New staff forecasts showed a stronger near-term outlook for prices and growth, though still insufficient to fulfill its mandate. Inflation will average only 1.5% in 2023, below its 2% target.
Ms. Lagarde's balanced message to investors meant the ECB was able to dial down its level of stimulus without provoking an immediate market backlash. The euro trimmed gains as she spoke, trading little changed on the day at around $1.1814 as of 16:24 p.m. Frankfurt time.
"This is not a tapering decision, as ECB President Lagarde stressed," Elga Bartsch, head of macro research at the BlackRock Investment Institute, said in an emailed comment. "Asset purchases look here to stay as the new policy framework paves the way for looser for longer monetary policy in the euro area."
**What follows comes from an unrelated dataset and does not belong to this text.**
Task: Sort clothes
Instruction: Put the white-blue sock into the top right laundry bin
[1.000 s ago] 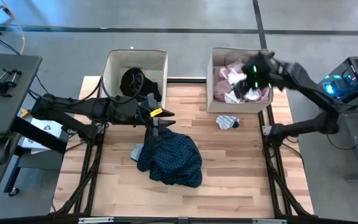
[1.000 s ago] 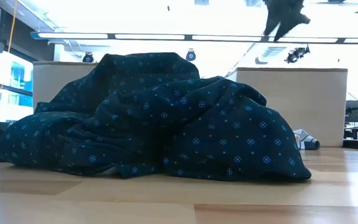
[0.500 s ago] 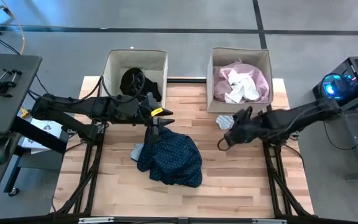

Mark Dowding, who oversees $70 billion at BlueBay Asset Management LLP, was less convinced by Ms. Lagarde's protestations.
"To me it is just semantics," he said. "It is a choice of words. It looks like a taper and smells like a taper, so markets will view it as the start of the taper process."
With supply-chain disruptions and resurgent virus infections threatening to undermine the recovery and medium-term price pressures likely to remain well below its goal, officials have insisted in recent weeks that the eurozone economy is in a different state than the U.S. and remains reliant on ECB support.
Yet some governors have started to warn publicly that maintaining an ultra-accommodative stance for too long also carries risks. Austria's Robert Holzmann and Klaas Knot of the Netherlands both told Bloomberg in separate interviews last week that emergency asset purchases should end in March, hinting at heated discussions about the policy path in the months ahead.
The ECB's main guide will be financing conditions across the 19-nation bloc. Government bond yields and the euro slid over the summer months, before picking up again recently in anticipation of Thursday's announcement.
Policy makers also took the following decisions:
- The deposit rate remains at -0.5%.
- Interest rates won't rise until projections show inflation sustainably at 2%. and underlying price pressures are consistent with that goal.
- An older asset-purchase program continues at 20 billion euros a month.
- Long-term loans to banks will continue to support lending.